Attached a patch that enables multilingual and therefore English (before it defaulted to German). It permits the use of regional dialects (ie. en-US, en-UK) and will fall back the first 2 characters ( en, de etc). This allows the definition of Stop words for these dialects or a generic one.

I changed the English stop words, a merger of two lists I found on the web somewhere. I try to get the sites to release them to me under GPL 2 or higher so they could be included into the repository. May be a better solution is to make them configurable and save them in the variable table or create a stop word table?

Comments

ñull’s picture

The stop words are merged from http://www.webconfs.com/stop-words.php and http://www.ranks.nl/resources/stopwords.html

From both sites I received an email in response to my request to allow it to be included in this module under GPL 2 license and they have given me permission.

eugenmayer’s picture

Status: Needs review » Patch (to be ported)

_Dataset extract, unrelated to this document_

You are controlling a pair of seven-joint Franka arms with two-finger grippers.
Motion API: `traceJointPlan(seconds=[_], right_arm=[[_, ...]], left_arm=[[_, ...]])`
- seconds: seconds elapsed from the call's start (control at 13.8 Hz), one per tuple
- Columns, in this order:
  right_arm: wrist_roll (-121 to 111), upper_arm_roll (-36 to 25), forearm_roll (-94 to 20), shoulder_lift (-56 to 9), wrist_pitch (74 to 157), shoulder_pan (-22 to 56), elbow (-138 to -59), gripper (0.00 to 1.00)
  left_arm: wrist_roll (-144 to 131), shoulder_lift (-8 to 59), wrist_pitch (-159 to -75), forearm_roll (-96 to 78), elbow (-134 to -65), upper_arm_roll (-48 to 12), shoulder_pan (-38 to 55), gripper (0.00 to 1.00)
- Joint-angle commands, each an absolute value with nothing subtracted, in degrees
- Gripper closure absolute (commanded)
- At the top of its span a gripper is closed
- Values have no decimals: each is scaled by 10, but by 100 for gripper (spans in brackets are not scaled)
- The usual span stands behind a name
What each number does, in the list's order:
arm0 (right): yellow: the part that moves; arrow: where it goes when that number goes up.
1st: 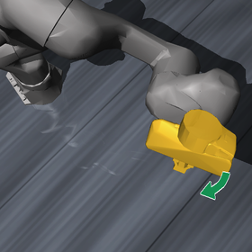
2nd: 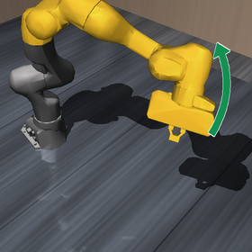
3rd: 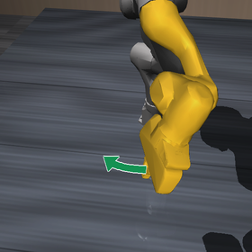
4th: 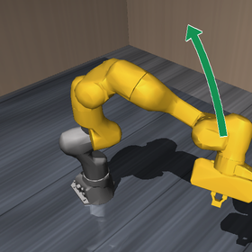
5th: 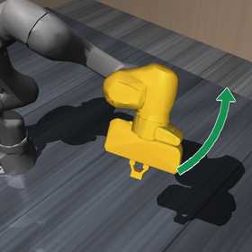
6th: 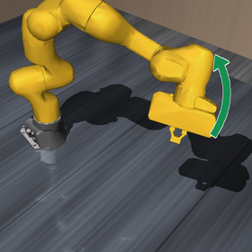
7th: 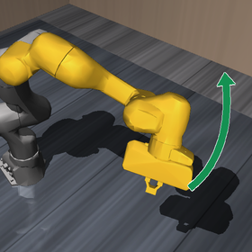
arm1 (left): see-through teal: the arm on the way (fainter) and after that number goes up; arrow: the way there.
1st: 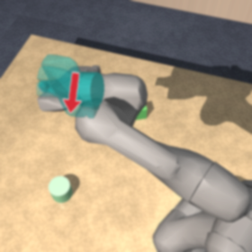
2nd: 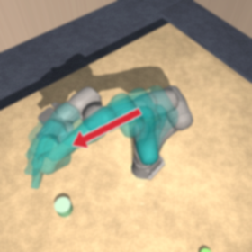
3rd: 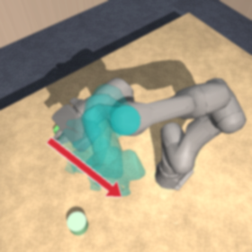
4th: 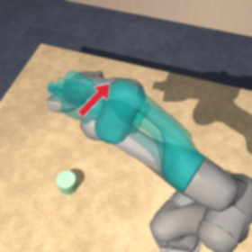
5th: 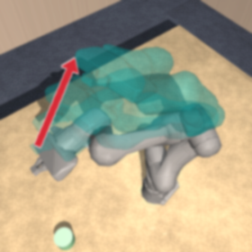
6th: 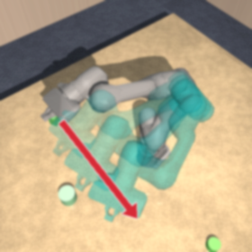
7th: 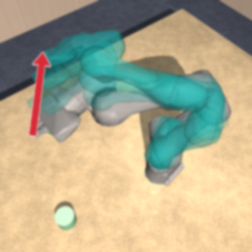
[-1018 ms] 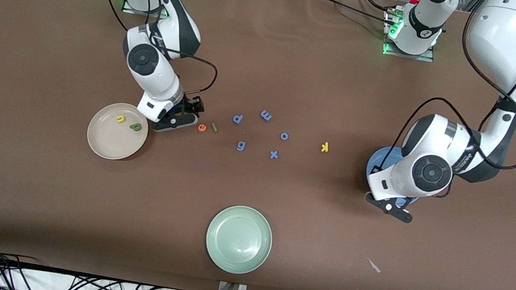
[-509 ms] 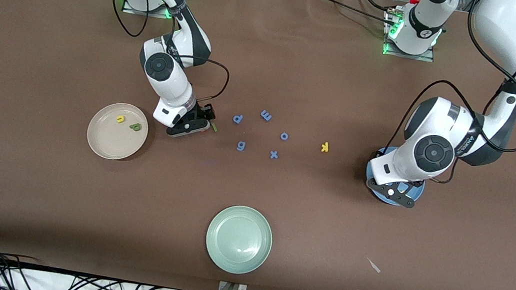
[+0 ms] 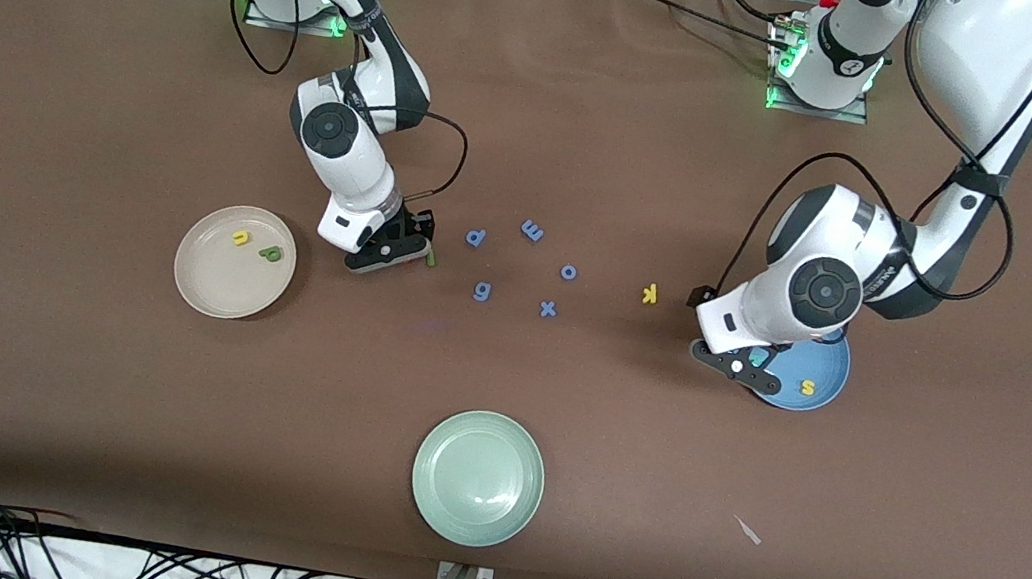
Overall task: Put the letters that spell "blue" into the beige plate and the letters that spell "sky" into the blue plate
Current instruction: 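Grasp the orange e with the right gripper while the left drops the s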
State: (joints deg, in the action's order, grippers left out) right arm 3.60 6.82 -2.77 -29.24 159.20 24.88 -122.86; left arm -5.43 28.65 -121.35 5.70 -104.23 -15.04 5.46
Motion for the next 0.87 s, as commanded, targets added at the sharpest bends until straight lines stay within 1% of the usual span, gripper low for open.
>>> traceJointPlan(seconds=[0.0,0.07,0.15,0.29,0.44,0.58,0.65,0.73,0.8], right_arm=[[1,65,-27,-301,1608,249,-1230,79],[-10,61,-27,-289,1600,246,-1229,81],[-21,49,-27,-279,1568,245,-1223,81],[-58,24,-27,-251,1474,244,-1195,81],[-124,-18,-28,-237,1383,243,-1164,80],[-205,-67,-29,-229,1334,244,-1153,80],[-254,-96,-29,-230,1326,244,-1152,80],[-300,-121,-31,-234,1329,243,-1152,78],[-327,-132,-32,-237,1331,237,-1152,75]], left_arm=[[-103,285,-1277,46,-1085,-163,54,0],[-135,288,-1288,46,-1093,-170,56,0],[-164,292,-1301,46,-1099,-176,63,0],[-231,304,-1311,50,-1101,-176,88,0],[-296,317,-1319,60,-1101,-174,114,0],[-308,328,-1328,74,-1102,-175,117,1],[-307,334,-1333,74,-1102,-175,118,7],[-308,338,-1336,75,-1102,-175,121,17],[-307,339,-1336,75,-1102,-173,124,31]])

looks good to me, thanks for the contribution. No reason to no include this one.

ñull’s picture

Status: Patch (to be ported) » Needs review
StatusFileSize
new37.4 KB

I added better multilingual support of stop words. In my case I have only one language active and as default. This led to all kind of errors. The changes work for me, but would need to be tested in multilingual set ups too (I had no time to set up a test environment for this). In this patch I also added stop words for Dutch, German, English and Spanish.

Thomas_Zahreddin’s picture

hi,

i think a list of stopword is a good idea.

there exists inside of de_stemmer a module stemmer_api with stopword support, maybe you want to give it a chance:
carve out the stemmer_api to a full module

eugenmayer’s picture

be sure to create patches against https://github.com/EugenMayer/tagging, not d.o dev

The API Thomas suggests sound like a pretty good approach so we can include more of those. I case, i want to make it a submodule then. So we create a tagging_stopwords module, depending on those 2 above ( so we dont need to make tagging depending on those 2)